→ **Work to be completed**
Below are some entries; write out each one of them exactly.

→ **Listed records**
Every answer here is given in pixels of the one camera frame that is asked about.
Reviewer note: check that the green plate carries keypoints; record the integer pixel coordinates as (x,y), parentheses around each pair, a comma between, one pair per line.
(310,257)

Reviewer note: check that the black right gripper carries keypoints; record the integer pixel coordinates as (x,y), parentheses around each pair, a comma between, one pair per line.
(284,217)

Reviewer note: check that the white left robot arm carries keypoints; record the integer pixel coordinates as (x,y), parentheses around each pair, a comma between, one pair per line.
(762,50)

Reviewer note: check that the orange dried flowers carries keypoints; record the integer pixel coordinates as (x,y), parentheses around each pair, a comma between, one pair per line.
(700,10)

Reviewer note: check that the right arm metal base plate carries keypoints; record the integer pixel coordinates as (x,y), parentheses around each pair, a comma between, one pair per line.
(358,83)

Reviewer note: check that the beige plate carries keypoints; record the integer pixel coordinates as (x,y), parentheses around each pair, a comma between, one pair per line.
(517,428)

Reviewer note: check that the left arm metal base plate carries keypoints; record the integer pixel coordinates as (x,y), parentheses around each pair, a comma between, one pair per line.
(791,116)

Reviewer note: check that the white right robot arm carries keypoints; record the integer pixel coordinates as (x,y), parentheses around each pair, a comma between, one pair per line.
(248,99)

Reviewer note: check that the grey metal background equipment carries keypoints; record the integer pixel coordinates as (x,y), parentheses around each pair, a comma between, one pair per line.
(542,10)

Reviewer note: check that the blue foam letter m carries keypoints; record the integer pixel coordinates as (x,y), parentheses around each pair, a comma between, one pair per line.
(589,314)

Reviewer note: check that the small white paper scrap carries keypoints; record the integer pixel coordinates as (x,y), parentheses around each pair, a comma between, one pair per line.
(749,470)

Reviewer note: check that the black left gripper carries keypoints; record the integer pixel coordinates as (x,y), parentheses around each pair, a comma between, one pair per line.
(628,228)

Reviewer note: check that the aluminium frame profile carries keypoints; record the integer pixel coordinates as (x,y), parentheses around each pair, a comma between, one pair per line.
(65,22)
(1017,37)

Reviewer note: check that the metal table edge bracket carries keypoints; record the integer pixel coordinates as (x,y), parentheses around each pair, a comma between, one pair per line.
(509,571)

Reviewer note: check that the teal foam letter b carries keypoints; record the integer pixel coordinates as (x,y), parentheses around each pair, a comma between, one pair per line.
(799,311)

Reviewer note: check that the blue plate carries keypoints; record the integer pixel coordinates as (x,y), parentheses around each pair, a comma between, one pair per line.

→ **Answer to this problem**
Every answer here is given in pixels of the one camera frame that is asked about.
Reviewer note: check that the green plate carries keypoints; record the integer pixel coordinates as (x,y), parentheses around each pair, a comma between, one pair per line.
(310,257)

Reviewer note: check that the black right gripper carries keypoints; record the integer pixel coordinates as (x,y), parentheses around each pair, a comma between, one pair per line.
(284,217)

Reviewer note: check that the white left robot arm carries keypoints; record the integer pixel coordinates as (x,y), parentheses around each pair, a comma between, one pair per line.
(762,50)

Reviewer note: check that the orange dried flowers carries keypoints; record the integer pixel coordinates as (x,y), parentheses around each pair, a comma between, one pair per line.
(700,10)

Reviewer note: check that the right arm metal base plate carries keypoints; record the integer pixel coordinates as (x,y), parentheses around each pair, a comma between, one pair per line.
(358,83)

Reviewer note: check that the beige plate carries keypoints; record the integer pixel coordinates as (x,y), parentheses around each pair, a comma between, one pair per line.
(517,428)

Reviewer note: check that the left arm metal base plate carries keypoints; record the integer pixel coordinates as (x,y), parentheses around each pair, a comma between, one pair per line.
(791,116)

Reviewer note: check that the white right robot arm carries keypoints; record the integer pixel coordinates as (x,y), parentheses around each pair, a comma between, one pair per line.
(248,99)

Reviewer note: check that the grey metal background equipment carries keypoints; record the integer pixel coordinates as (x,y), parentheses around each pair, a comma between, one pair per line.
(542,10)

Reviewer note: check that the blue foam letter m carries keypoints; record the integer pixel coordinates as (x,y), parentheses around each pair, a comma between, one pair per line.
(589,314)

Reviewer note: check that the small white paper scrap carries keypoints; record the integer pixel coordinates as (x,y), parentheses around each pair, a comma between, one pair per line.
(749,470)

Reviewer note: check that the black left gripper carries keypoints; record the integer pixel coordinates as (x,y), parentheses around each pair, a comma between, one pair per line.
(628,228)

Reviewer note: check that the aluminium frame profile carries keypoints; record the integer pixel coordinates as (x,y), parentheses around each pair, a comma between, one pair per line.
(65,22)
(1017,37)

Reviewer note: check that the metal table edge bracket carries keypoints; record the integer pixel coordinates as (x,y), parentheses around each pair, a comma between, one pair per line.
(509,571)

Reviewer note: check that the teal foam letter b carries keypoints; record the integer pixel coordinates as (x,y), parentheses around each pair, a comma between, one pair per line.
(799,311)

Reviewer note: check that the blue plate carries keypoints; record the integer pixel coordinates as (x,y), parentheses around each pair, a comma between, one pair per line.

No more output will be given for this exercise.